Without the pictures, copy all the entries below exactly.
───── Input data
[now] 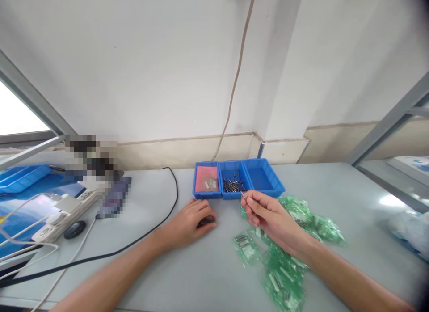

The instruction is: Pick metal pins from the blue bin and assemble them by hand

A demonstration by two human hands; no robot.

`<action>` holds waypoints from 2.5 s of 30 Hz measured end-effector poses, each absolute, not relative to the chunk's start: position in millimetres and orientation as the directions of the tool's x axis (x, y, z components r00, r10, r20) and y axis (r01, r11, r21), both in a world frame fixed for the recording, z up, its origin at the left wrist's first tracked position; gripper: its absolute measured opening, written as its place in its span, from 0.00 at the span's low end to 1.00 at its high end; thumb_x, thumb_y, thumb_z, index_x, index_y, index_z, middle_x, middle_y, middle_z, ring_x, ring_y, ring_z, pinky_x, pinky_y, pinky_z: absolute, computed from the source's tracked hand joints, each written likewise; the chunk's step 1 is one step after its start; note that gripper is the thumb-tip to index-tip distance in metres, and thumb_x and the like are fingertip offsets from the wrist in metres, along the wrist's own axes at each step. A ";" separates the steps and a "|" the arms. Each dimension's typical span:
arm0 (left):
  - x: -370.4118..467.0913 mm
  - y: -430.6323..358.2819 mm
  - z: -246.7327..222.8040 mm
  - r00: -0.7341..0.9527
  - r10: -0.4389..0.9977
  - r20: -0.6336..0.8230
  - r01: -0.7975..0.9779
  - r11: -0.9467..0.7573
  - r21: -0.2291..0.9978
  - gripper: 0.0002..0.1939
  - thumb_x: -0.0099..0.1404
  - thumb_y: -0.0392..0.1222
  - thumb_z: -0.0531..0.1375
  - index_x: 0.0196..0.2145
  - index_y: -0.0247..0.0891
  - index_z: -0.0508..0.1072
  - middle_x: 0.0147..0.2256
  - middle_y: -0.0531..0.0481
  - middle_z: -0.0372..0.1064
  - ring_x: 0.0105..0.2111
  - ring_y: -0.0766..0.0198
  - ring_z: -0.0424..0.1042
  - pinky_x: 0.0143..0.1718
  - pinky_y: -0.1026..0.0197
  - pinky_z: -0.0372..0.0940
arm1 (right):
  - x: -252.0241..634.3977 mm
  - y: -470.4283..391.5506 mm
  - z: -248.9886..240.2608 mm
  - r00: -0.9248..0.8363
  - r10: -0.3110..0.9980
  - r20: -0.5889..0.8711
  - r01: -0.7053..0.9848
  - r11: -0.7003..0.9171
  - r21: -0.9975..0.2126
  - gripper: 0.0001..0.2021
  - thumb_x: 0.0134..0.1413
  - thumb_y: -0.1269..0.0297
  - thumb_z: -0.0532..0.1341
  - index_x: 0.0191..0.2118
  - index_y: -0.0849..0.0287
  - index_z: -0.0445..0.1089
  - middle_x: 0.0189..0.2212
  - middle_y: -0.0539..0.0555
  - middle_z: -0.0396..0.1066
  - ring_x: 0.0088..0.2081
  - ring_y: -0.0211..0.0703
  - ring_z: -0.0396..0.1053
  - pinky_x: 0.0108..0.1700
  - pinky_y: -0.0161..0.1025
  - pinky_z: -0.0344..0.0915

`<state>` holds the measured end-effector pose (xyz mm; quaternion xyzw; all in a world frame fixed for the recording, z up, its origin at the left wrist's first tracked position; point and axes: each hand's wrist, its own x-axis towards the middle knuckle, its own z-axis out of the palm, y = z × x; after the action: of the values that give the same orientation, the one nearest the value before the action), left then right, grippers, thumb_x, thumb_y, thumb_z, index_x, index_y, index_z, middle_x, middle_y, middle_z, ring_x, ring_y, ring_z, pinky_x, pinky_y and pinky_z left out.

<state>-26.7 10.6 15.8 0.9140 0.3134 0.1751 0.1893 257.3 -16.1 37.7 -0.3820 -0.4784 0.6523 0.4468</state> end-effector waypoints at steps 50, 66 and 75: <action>-28.6 11.1 10.4 0.747 0.633 0.203 0.503 -0.738 0.451 0.06 0.81 0.44 0.58 0.47 0.41 0.74 0.42 0.49 0.72 0.44 0.59 0.70 0.50 0.57 0.63 | 256.0 -14.6 34.2 -0.209 0.978 0.004 -0.053 -0.007 -0.999 0.18 0.68 0.43 0.64 0.41 0.55 0.73 0.32 0.50 0.70 0.27 0.37 0.62 0.31 0.37 0.60; -27.6 11.1 12.0 0.744 0.633 0.215 0.492 -0.736 0.465 0.07 0.81 0.44 0.58 0.46 0.41 0.75 0.41 0.49 0.72 0.43 0.59 0.71 0.48 0.58 0.64 | 254.6 -23.5 27.8 -0.281 0.919 0.278 0.420 0.378 -0.825 0.05 0.72 0.59 0.60 0.41 0.50 0.72 0.39 0.54 0.72 0.34 0.47 0.68 0.35 0.42 0.62; -29.8 11.5 8.6 0.742 0.630 0.231 0.487 -0.742 0.460 0.06 0.80 0.43 0.59 0.47 0.41 0.75 0.41 0.49 0.72 0.43 0.60 0.71 0.49 0.58 0.64 | 256.6 -13.9 35.8 -0.160 0.981 0.109 0.179 0.137 -0.974 0.13 0.70 0.48 0.61 0.42 0.52 0.71 0.28 0.47 0.65 0.26 0.41 0.62 0.30 0.40 0.60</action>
<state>-29.8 11.5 8.6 0.9139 0.3055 0.1893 0.1886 256.6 -13.9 35.8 -0.4746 -0.6113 0.4541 0.4414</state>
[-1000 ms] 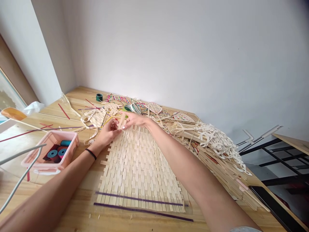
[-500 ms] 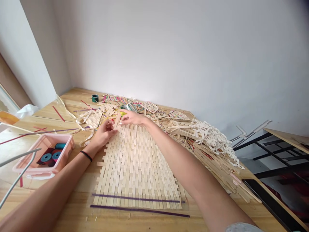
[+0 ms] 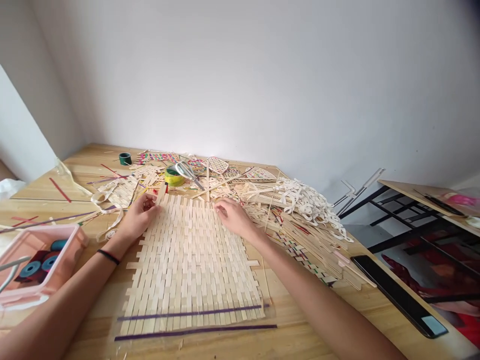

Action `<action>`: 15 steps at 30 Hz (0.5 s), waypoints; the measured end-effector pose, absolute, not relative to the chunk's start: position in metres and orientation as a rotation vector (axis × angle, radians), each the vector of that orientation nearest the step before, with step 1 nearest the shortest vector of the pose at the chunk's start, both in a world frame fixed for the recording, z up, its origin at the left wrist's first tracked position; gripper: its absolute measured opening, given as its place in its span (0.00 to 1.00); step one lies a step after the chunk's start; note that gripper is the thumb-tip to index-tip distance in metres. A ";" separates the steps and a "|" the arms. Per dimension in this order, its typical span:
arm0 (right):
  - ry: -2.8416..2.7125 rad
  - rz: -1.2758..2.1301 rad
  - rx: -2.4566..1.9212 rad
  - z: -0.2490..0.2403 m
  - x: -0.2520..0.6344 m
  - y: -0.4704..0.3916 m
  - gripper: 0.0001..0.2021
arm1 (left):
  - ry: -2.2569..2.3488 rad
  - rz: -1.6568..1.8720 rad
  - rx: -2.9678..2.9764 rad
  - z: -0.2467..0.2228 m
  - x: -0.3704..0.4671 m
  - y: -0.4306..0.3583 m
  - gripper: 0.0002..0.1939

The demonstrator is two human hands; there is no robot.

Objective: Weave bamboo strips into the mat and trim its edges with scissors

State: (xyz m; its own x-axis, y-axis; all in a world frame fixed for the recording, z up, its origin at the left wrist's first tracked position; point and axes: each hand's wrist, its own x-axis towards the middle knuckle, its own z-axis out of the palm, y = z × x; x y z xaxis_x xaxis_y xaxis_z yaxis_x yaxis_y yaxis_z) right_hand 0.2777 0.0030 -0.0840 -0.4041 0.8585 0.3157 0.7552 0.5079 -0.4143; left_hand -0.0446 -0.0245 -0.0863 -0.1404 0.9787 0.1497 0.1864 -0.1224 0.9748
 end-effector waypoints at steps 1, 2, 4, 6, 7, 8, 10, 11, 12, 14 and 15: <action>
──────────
Written reply =>
[now] 

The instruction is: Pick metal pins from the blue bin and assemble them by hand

A demonstration by two human hands; no robot.

`<action>` holds waypoints from 2.5 s of 30 Hz measured end-effector poses, each absolute, not relative to the chunk's start: position in millimetres and orientation as the directions of the tool's x axis (x, y, z components r00, r10, r20) and y axis (r01, r11, r21), both in a world frame fixed for the recording, z up, its origin at the left wrist's first tracked position; gripper: its absolute measured opening, written as its place in its span, from 0.00 at the span's low end to 1.00 at its high end; thumb_x, thumb_y, thumb_z, index_x, index_y, index_z, middle_x, middle_y, middle_z, ring_x, ring_y, ring_z, pinky_x, pinky_y, pinky_z: absolute, computed from the source's tracked hand joints, each written likewise; the chunk's step 1 is one step after its start; note that gripper is the thumb-tip to index-tip distance in metres, and thumb_x and the like are fingertip offsets from the wrist in metres, along the wrist's own axes at each step. A ";" separates the steps and a "|" the arms. Each dimension's typical span:
arm0 (left):
  - x: -370.4118..467.0913 mm
  - y: -430.6323..358.2819 mm
  - z: -246.7327..222.8040 mm
  - r00: -0.7341..0.9527
  - r10: -0.4389..0.9977
  - r20: -0.6336..0.8230
  - r01: -0.7975..0.9779
  - r11: -0.9467..0.7573
  - r21: -0.2291..0.9978
  - gripper: 0.0002..0.1939
  - thumb_x: -0.0099..0.1404
  - thumb_y: -0.0392..0.1222
  - thumb_z: -0.0531..0.1375
  - index_x: 0.0196..0.2145
  - index_y: -0.0247..0.0891
  - index_z: -0.0508..0.1072
  - middle_x: 0.0147..0.2256
  - middle_y: -0.0531..0.0481
  - middle_z: -0.0372..0.1064
  - ring_x: 0.0105..0.2111
  - ring_y: -0.0766..0.0198
  - ring_z: -0.0424..0.1042
  - pinky_x: 0.0143..0.1718
  - pinky_y: -0.1026..0.0197
  - pinky_z: -0.0372..0.0940
arm1 (right):
  - x: -252.0241..634.3977 mm
  - y: -470.4283..391.5506 mm
  - z: -248.9886..240.2608 mm
  - r00: -0.9248..0.8363
  - r10: -0.3110..0.9980
  - r20: -0.5889..0.8711
  - r01: -0.7053..0.9848
  - r11: -0.7003..0.9171
  - r21: -0.9975..0.2126
  - gripper: 0.0001..0.2021
  - thumb_x: 0.0134..0.1413
  - thumb_y: -0.1269..0.0297
  - thumb_z: -0.0532..0.1341
  - index_x: 0.0191..0.2118
  - index_y: -0.0849..0.0287
  - index_z: -0.0445..0.1089
  - middle_x: 0.0189..0.2212
  - middle_y: -0.0539..0.0555
  - middle_z: -0.0396..0.1066
  - ring_x: 0.0088..0.2081
  - ring_y: -0.0211..0.0703
  - ring_z: -0.0396..0.1053
  - pinky_x: 0.0108..0.1700
  - pinky_y: -0.0161..0.1025
  - pinky_z: -0.0344..0.0915

`<state>` holds the measured end-effector pose (xyz mm; quaternion xyzw; all in a world frame fixed for the recording, z up, its origin at the left wrist's first tracked position; point and axes: each hand's wrist, its own x-axis towards the middle knuckle, its own z-axis out of the palm, y = z × x; after the action: of the values that give the same orientation, the one nearest the value before the action), left then right, grippers, thumb_x, thumb_y, thumb_z, index_x, index_y, index_z, middle_x, middle_y, middle_z, ring_x, ring_y, ring_z, pinky_x, pinky_y and pinky_z left out.

<state>-26.7 10.6 15.8 0.9140 0.3134 0.1751 0.1893 257.3 -16.1 37.7 -0.3820 -0.4784 0.6523 0.4468</state> end-effector waypoints at steps 50, 66 and 75: <action>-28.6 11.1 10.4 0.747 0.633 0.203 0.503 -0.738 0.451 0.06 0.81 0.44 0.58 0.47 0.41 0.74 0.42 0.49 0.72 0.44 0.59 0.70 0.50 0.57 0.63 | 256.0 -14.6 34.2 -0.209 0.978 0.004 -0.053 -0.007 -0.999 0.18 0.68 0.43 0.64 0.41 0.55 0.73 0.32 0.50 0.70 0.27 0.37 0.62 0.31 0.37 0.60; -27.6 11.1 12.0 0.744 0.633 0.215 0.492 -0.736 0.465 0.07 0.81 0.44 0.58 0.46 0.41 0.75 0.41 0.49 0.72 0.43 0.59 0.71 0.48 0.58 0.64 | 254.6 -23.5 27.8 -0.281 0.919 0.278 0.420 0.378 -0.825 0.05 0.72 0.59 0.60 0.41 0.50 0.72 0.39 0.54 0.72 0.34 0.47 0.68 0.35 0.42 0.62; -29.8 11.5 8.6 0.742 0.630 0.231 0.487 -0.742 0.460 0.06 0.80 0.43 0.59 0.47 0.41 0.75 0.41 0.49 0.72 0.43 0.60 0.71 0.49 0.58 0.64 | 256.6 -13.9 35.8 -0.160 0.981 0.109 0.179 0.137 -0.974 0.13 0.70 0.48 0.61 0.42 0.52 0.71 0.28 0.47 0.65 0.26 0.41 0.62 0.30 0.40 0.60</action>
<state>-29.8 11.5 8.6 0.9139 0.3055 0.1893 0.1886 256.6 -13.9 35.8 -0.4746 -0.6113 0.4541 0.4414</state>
[-1000 ms] 
[-500 ms] 
[+0 ms] 

Action `<action>`: 15 steps at 30 Hz (0.5 s), waypoints; the measured end-effector pose, absolute, not relative to the chunk's start: position in metres and orientation as a rotation vector (axis × angle, radians), each the vector of that orientation nearest the step before, with step 1 nearest the shortest vector of the pose at the chunk's start, both in a world frame fixed for the recording, z up, its origin at the left wrist's first tracked position; gripper: its absolute measured opening, given as its place in its span (0.00 to 1.00); step one lies a step after the chunk's start; note that gripper is the thumb-tip to index-tip distance in metres. A ";" separates the steps and a "|" the arms. Per dimension in this order, its typical span:
arm0 (right):
  - ry: -2.8416..2.7125 rad
  - rz: -1.2758..2.1301 rad
  - rx: -2.4566..1.9212 rad
  - z: -0.2490..0.2403 m
  - x: -0.2520..0.6344 m
  - y: -0.4704..0.3916 m
  - gripper: 0.0001..0.2021
arm1 (left):
  - ry: -2.2569..2.3488 rad
  - rz: -1.6568..1.8720 rad
  - rx: -2.9678..2.9764 rad
  - z: -0.2467..0.2228 m
  - x: -0.3704..0.4671 m
  - y: -0.4306..0.3583 m
  - gripper: 0.0002..0.1939

The demonstrator is two human hands; there is no robot.

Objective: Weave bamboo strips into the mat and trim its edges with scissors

State: (xyz m; its own x-axis, y-axis; all in a world frame fixed for the recording, z up, its origin at the left wrist's first tracked position; point and axes: each hand's wrist, its own x-axis towards the middle knuckle, its own z-axis out of the palm, y = z × x; x y z xaxis_x xaxis_y xaxis_z yaxis_x yaxis_y yaxis_z) right_hand 0.2777 0.0030 -0.0840 -0.4041 0.8585 0.3157 0.7552 0.5079 -0.4143; left_hand -0.0446 -0.0245 -0.0863 -0.1404 0.9787 0.1497 0.1864 -0.1224 0.9748
 end-effector waypoints at steps 1, 2, 4, 6, 7, 8, 10, 11, 12, 14 and 15: <action>

This exercise requires no further response.